Output the full listing again without altering anything.

--- START ---

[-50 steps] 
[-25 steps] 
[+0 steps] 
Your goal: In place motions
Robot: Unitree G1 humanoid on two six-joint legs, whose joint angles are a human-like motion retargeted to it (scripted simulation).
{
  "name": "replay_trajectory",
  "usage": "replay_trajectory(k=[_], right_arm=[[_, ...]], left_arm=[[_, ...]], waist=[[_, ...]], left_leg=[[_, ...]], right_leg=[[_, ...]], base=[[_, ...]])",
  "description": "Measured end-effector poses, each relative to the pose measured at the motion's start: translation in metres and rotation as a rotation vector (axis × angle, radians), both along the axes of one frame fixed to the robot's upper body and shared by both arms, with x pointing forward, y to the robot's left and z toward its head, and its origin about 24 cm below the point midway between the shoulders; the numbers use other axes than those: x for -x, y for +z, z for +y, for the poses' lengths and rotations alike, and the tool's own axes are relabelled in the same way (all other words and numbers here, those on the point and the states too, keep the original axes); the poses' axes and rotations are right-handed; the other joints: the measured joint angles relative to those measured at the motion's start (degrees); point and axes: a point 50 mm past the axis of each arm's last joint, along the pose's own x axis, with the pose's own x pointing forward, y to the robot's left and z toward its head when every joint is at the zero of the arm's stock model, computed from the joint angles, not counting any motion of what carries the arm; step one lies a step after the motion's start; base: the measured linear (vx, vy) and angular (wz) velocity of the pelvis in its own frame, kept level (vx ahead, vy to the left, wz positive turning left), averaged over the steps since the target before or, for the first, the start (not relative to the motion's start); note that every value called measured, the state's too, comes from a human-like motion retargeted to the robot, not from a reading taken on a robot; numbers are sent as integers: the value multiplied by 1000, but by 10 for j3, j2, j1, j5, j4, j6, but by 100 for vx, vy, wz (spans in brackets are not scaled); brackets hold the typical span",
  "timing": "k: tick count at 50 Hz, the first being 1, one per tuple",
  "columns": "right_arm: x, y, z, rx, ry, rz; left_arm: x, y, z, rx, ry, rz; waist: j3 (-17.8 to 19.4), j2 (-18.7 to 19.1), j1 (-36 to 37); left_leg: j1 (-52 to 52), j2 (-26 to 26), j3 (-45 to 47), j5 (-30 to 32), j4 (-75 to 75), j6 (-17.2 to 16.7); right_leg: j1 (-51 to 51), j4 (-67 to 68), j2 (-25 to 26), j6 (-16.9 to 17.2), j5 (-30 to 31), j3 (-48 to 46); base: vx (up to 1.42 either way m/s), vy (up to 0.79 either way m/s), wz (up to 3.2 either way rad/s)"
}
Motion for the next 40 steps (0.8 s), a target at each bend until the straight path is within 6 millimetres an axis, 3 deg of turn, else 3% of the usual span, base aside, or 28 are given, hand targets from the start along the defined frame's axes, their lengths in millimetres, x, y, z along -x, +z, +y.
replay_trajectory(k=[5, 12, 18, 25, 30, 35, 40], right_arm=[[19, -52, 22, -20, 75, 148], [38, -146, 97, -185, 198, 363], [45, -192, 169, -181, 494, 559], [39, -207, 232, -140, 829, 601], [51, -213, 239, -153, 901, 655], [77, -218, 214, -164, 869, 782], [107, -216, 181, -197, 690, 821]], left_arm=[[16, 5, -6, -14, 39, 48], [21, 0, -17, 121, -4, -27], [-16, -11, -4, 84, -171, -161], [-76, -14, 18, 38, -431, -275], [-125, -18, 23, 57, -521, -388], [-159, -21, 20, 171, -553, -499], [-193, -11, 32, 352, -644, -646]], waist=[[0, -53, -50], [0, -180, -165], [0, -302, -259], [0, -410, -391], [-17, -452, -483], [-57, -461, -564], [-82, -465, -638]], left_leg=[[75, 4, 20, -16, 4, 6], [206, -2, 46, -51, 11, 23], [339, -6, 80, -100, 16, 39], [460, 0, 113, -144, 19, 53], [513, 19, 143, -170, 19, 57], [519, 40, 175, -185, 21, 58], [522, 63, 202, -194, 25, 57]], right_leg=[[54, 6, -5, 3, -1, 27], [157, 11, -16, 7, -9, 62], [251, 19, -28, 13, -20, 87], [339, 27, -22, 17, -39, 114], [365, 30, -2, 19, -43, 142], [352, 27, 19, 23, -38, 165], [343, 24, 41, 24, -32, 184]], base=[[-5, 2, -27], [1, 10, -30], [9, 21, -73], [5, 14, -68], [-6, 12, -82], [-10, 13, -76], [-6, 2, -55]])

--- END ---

* _RESPONSE AREA_
[-50 steps] 
[-25 steps] 
[+0 steps] 
Your goal: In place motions
Robot: Unitree G1 humanoid on two six-joint legs, whose joint angles are a human-like motion retargeted to it (scripted simulation).
{
  "name": "replay_trajectory",
  "usage": "replay_trajectory(k=[_], right_arm=[[_, ...]], left_arm=[[_, ...]], waist=[[_, ...]], left_leg=[[_, ...]], right_leg=[[_, ...]], base=[[_, ...]])",
  "description": "Measured end-effector poses, each relative to the pose measured at the motion's start: translation in metres and rotation as a rotation vector (axis × angle, radians), both along the axes of one frame fixed to the robot's upper body and shared by both arms, with x pointing forward, y to the robot's left and z toward its head, and its origin about 24 cm below the point midway between the shoulders; the numbers use other axes than those: x for -x, y for +z, z for +y, for the poses' lengths and rotations alike, and the tool's own axes are relabelled in the same way (all other words and numbers here, those on the point and the states too, keep the original axes); the poses' axes and rotations are right-handed; the other joints: the measured joint angles relative to those measured at the motion's start (degrees); point and axes: a point 50 mm past the axis of each arm's last joint, along the pose's own x axis, with the pose's own x pointing forward, y to the robot's left and z toward its head when every joint is at the zero of the arm's stock model, computed from the joint angles, not counting any motion of what carries the arm; step one lies a step after the motion's start; base: the measured linear (vx, vy) and angular (wz) velocity of the pelvis in its own frame, kept level (vx ahead, vy to the left, wz positive turning left), averaged over the steps since the target before or, for the first, the start (not relative to the motion's start); note that every value called measured, the state's too, comes from a human-like motion retargeted to the robot, not from a reading taken on a robot; numbers are sent as integers: the value multiplied by 1000, but by 10 for j3, j2, j1, j5, j4, j6, but by 100 for vx, vy, wz (spans in brackets are not scaled); brackets hold the typical span",
  "timing": "k: tick count at 50 Hz, the first being 1, one per tuple",
  "columns": "right_arm: x, y, z, rx, ry, rz; left_arm: x, y, z, rx, ry, rz; waist: j3 (-17.8 to 19.4), j2 (-18.7 to 19.1), j1 (-36 to 37); left_leg: j1 (-52 to 52), j2 (-26 to 26), j3 (-45 to 47), j5 (-30 to 32), j4 (-75 to 75), j6 (-17.2 to 16.7); right_leg: j1 (-51 to 51), j4 (-67 to 68), j2 (-25 to 26), j6 (-16.9 to 17.2), j5 (-30 to 31), j3 (-48 to 46); base: vx (up to 1.42 either way m/s), vy (up to 0.79 either way m/s), wz (up to 3.2 either way rad/s)"
}
Motion for the next 40 steps (0.8 s), a target at each bend until the straight path is within 6 millimetres an axis, 3 deg of turn, else 3% of the usual span, base aside, or 28 are given, hand targets from the start along the defined frame's axes, their lengths in millimetres, x, y, z along -x, +z, +y.
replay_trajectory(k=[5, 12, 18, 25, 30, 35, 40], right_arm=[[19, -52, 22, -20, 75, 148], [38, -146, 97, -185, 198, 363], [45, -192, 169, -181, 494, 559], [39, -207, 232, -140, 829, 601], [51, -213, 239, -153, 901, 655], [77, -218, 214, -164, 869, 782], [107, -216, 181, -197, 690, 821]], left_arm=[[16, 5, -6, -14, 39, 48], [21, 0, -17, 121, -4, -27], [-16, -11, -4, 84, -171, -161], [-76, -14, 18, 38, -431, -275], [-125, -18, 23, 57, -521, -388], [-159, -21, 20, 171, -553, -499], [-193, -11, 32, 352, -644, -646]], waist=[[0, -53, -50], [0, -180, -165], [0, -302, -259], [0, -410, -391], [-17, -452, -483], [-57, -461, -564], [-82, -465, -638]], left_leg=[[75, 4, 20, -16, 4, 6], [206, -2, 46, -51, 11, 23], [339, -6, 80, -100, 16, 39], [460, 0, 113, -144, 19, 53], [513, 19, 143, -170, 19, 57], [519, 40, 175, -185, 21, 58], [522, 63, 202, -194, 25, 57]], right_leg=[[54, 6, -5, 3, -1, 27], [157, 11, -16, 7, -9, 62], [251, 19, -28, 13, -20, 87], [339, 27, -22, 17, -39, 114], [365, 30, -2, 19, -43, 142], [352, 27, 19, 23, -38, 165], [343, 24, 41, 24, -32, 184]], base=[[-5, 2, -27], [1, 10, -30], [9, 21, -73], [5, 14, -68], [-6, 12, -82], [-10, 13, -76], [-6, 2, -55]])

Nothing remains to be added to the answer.